TASK REQUIREMENTS: Using the data below, show every line where the word "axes" occurs.
** Opening DATA SECTION block **
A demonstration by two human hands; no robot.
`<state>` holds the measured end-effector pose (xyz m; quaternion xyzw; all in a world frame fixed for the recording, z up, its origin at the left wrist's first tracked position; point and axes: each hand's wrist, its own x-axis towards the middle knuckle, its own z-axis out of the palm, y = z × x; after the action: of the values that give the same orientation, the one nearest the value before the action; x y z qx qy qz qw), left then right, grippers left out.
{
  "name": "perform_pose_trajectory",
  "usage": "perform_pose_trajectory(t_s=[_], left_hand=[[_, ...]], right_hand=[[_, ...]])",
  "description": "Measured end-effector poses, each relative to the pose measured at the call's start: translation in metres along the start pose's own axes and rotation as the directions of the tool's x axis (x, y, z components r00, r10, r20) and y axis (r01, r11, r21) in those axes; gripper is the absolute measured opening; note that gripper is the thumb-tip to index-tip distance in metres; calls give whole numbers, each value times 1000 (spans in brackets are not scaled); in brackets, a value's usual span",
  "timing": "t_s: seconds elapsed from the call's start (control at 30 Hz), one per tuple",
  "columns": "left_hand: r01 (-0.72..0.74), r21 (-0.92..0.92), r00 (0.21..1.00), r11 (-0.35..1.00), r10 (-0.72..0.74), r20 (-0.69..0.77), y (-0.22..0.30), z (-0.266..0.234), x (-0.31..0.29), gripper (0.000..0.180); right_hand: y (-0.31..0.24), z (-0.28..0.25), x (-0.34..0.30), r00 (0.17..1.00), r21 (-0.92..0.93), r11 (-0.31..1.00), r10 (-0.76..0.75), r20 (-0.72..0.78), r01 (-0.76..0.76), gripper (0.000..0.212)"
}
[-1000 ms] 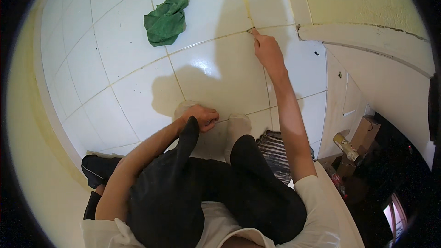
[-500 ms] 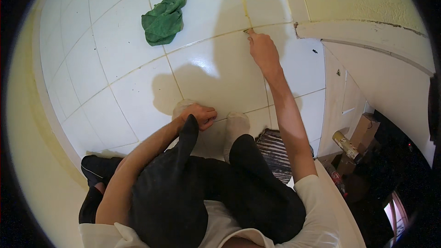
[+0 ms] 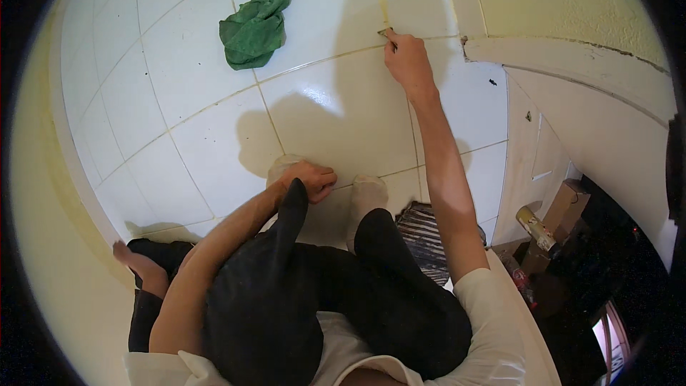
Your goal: The person scrapes grout lines between floor tiles and wipes the area with a cloth.
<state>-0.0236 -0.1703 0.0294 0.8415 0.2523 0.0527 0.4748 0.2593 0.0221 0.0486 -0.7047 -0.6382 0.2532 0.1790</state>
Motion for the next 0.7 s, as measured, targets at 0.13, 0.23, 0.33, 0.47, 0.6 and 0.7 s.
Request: perform_pose_trajectory(t_s=[0.13,0.23,0.33,0.47,0.6,0.7], left_hand=[[-6,1,1000,1000,6,-1,-3,4,0,7],[-4,-2,1000,1000,4,-10,-5,7,-2,7],[-2,16,1000,1000,2,-13,-5,8,-1,7],[21,28,1000,999,-21,3,-4,6,-3,7],[2,-18,1000,1000,-2,7,-5,6,0,8],[12,-1,1000,1000,-12,20,-2,3,0,8]], right_hand=[[-9,-6,1,994,-4,996,92,62,-92,30],[-10,-8,2,984,-56,991,130,119,-124,31],[-9,-4,1,986,-61,990,130,103,-124,30],[-5,-9,6,994,-41,999,20,108,-15,27],[-7,-10,12,994,-19,999,48,95,-46,25],[-3,-5,12,987,-80,993,97,127,-87,25]])
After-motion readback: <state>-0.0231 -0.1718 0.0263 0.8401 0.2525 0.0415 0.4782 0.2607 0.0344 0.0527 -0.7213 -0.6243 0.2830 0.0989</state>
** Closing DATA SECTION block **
SOLVED EXERCISE:
`<state>` holds the measured end-effector pose (xyz m; quaternion xyzw; all in a world frame fixed for the recording, z up, its origin at the left wrist's first tracked position; point and axes: each hand's wrist, its own x-axis towards the middle knuckle, its own z-axis out of the palm, y = z × x; after the action: of the values that give the same orientation, the one nearest the value before the action; x y z qx qy qz qw), left then right, grippers left out.
  "description": "Measured end-effector poses, each relative to the pose measured at the call's start: translation in metres along the start pose's own axes and rotation as the directions of the tool's x axis (x, y, z components r00, r10, r20) and y axis (r01, r11, r21) in those axes; gripper is the absolute measured opening; note that gripper is the thumb-tip to index-tip distance in metres; calls give whole numbers, each value times 1000 (spans in brackets are not scaled); in brackets, a value's usual span",

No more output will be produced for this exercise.